### [Required work]
For this exercise, transcribe all of the entries exactly.

>>>>

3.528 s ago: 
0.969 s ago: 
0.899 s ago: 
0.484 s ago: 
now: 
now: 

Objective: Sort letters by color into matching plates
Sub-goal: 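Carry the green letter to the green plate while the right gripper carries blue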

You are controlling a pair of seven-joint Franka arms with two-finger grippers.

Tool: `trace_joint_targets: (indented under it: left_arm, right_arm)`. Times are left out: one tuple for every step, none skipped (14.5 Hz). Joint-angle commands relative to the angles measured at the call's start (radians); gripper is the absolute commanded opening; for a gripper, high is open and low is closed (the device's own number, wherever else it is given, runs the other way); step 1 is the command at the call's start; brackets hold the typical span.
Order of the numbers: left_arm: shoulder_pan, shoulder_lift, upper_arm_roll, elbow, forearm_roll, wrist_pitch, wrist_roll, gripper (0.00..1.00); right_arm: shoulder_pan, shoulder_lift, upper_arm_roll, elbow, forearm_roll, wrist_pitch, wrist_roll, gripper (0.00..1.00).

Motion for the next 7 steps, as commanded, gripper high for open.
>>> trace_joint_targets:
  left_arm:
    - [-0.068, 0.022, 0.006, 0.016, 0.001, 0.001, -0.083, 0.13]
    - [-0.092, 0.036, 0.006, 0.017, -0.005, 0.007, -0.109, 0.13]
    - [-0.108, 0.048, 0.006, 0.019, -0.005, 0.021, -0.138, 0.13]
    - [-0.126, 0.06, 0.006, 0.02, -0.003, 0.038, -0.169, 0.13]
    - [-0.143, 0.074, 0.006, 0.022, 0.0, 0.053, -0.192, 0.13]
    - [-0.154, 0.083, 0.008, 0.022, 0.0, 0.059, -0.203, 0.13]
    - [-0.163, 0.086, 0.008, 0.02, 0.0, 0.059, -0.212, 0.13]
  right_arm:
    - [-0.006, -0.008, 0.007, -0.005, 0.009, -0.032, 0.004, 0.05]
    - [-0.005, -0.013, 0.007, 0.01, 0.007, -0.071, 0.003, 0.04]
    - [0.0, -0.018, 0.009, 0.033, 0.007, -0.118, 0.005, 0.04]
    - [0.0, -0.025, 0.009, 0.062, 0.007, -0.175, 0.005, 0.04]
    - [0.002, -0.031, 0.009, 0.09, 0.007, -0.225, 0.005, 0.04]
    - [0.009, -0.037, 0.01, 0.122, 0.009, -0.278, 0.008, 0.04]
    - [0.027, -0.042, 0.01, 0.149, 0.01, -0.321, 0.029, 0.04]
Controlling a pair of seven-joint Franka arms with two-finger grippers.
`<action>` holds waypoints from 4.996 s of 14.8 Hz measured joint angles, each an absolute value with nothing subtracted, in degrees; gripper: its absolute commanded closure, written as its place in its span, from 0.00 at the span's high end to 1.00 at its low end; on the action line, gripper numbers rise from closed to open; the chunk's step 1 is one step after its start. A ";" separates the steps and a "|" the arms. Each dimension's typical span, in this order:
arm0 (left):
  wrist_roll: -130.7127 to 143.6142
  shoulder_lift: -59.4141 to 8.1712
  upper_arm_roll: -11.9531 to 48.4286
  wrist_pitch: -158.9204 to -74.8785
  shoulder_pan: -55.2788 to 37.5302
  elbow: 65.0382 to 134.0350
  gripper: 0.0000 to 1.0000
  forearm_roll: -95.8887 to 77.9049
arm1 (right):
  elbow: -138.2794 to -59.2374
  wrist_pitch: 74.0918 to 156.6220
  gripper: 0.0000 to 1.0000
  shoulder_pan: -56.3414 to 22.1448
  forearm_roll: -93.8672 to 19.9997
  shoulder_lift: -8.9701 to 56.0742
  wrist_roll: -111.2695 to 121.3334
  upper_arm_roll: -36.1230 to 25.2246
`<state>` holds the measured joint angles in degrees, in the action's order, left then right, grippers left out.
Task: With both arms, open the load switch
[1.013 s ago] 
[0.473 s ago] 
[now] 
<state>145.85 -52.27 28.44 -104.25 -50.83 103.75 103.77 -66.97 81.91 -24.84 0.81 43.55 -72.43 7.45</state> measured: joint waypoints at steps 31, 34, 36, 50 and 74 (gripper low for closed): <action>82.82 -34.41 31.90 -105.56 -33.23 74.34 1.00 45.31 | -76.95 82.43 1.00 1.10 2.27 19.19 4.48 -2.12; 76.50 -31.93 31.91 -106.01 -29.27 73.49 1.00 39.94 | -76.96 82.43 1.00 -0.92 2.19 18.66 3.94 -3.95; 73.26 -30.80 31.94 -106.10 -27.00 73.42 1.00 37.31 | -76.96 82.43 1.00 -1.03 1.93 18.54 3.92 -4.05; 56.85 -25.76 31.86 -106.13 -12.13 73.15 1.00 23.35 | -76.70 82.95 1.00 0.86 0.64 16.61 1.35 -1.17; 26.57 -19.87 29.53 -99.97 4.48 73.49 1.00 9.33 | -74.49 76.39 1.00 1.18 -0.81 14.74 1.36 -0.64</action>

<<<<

### [Expected answer]
3.528 s ago: 
0.969 s ago: 
0.899 s ago: 
0.484 s ago: 
now: 
now: 

Objective: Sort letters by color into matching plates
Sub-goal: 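Carry the green letter to the green plate while the right gripper carries blue
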
You are controlling a pair of seven-joint Franka arms with two-finger grippers.

Tool: `trace_joint_targets: (indented under it: left_arm, right_arm)`. Times are left out: one tuple for every step, none skipped (14.5 Hz). Joint-angle commands relative to the angles measured at the call's start (radians); gripper is the absolute commanded opening; for a gripper, high is open and low is closed (the device's own number, wherever else it is given, runs the other way); step 1 is the command at the call's start; brackets hold the typical span.
Order of the numbers: left_arm: shoulder_pan, shoulder_lift, upper_arm_roll, elbow, forearm_roll, wrist_pitch, wrist_roll, gripper (0.00..1.00); right_arm: shoulder_pan, shoulder_lift, upper_arm_roll, elbow, forearm_roll, wrist_pitch, wrist_roll, gripper (0.00..1.00).

Motion for the next 7 steps, as commanded, gripper high for open.
>>> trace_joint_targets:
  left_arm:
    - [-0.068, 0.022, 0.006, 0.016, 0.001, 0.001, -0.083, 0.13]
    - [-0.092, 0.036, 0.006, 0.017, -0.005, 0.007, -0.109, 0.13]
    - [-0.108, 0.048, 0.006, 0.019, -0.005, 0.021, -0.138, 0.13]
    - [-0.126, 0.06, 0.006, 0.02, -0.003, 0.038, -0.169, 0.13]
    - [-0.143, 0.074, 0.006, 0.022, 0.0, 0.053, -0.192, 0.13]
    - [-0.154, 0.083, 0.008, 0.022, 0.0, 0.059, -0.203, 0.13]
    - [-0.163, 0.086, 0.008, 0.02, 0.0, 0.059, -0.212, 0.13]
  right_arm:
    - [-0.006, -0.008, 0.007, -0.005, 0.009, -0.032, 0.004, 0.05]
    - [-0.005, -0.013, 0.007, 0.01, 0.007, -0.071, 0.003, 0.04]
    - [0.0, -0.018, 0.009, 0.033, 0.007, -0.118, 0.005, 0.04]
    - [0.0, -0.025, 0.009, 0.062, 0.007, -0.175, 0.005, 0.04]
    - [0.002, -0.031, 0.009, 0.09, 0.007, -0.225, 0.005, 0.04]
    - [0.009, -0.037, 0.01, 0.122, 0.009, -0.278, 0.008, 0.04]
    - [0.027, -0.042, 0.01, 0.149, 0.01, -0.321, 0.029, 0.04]
Controlling a pair of seven-joint Franka arms with two-finger grippers.
`<action>` holds waypoints from 4.996 s of 14.8 Hz measured joint angles, each an absolute value with nothing subtracted, in degrees; gripper: its absolute commanded closure, written as its place in its span, from 0.00 at the span's high end to 1.00 at its low end; on the action line, gripper numbers rise from closed to open; the chunk's step 1 is one step after its start. A ";" separates the steps and a "|" the arms. Each dimension's typical span, in this order:
arm0 (left):
  wrist_roll: -130.7127 to 143.6142
  shoulder_lift: -59.4141 to 8.1712
  upper_arm_roll: -11.9531 to 48.4286
  wrist_pitch: -158.9204 to -74.8785
  shoulder_pan: -55.2788 to 37.5302
  elbow: 65.0382 to 134.0350
  gripper: 0.0000 to 1.0000
  forearm_roll: -95.8887 to 77.9049
arm1 (right):
  elbow: -138.2794 to -59.2374
  wrist_pitch: 74.0918 to 156.6220
  gripper: 0.0000 to 1.0000
  shoulder_pan: -56.3414 to 22.1448
  forearm_roll: -93.8672 to 19.9997
  shoulder_lift: -8.9701 to 56.0742
  wrist_roll: -111.2695 to 121.3334
  upper_arm_roll: -36.1230 to 25.2246
`<state>` holds the measured joint angles in degrees, in the action's order, left then right, grippers left out.
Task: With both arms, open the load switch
[1.013 s ago] 
[0.473 s ago] 
[now] 
<state>145.85 -52.27 28.44 -104.25 -50.83 103.75 103.77 -66.97 81.91 -24.84 0.81 43.55 -72.43 7.45</state> measured: joint waypoints at steps 31, 34, 36, 50 and 74 (gripper low for closed): <action>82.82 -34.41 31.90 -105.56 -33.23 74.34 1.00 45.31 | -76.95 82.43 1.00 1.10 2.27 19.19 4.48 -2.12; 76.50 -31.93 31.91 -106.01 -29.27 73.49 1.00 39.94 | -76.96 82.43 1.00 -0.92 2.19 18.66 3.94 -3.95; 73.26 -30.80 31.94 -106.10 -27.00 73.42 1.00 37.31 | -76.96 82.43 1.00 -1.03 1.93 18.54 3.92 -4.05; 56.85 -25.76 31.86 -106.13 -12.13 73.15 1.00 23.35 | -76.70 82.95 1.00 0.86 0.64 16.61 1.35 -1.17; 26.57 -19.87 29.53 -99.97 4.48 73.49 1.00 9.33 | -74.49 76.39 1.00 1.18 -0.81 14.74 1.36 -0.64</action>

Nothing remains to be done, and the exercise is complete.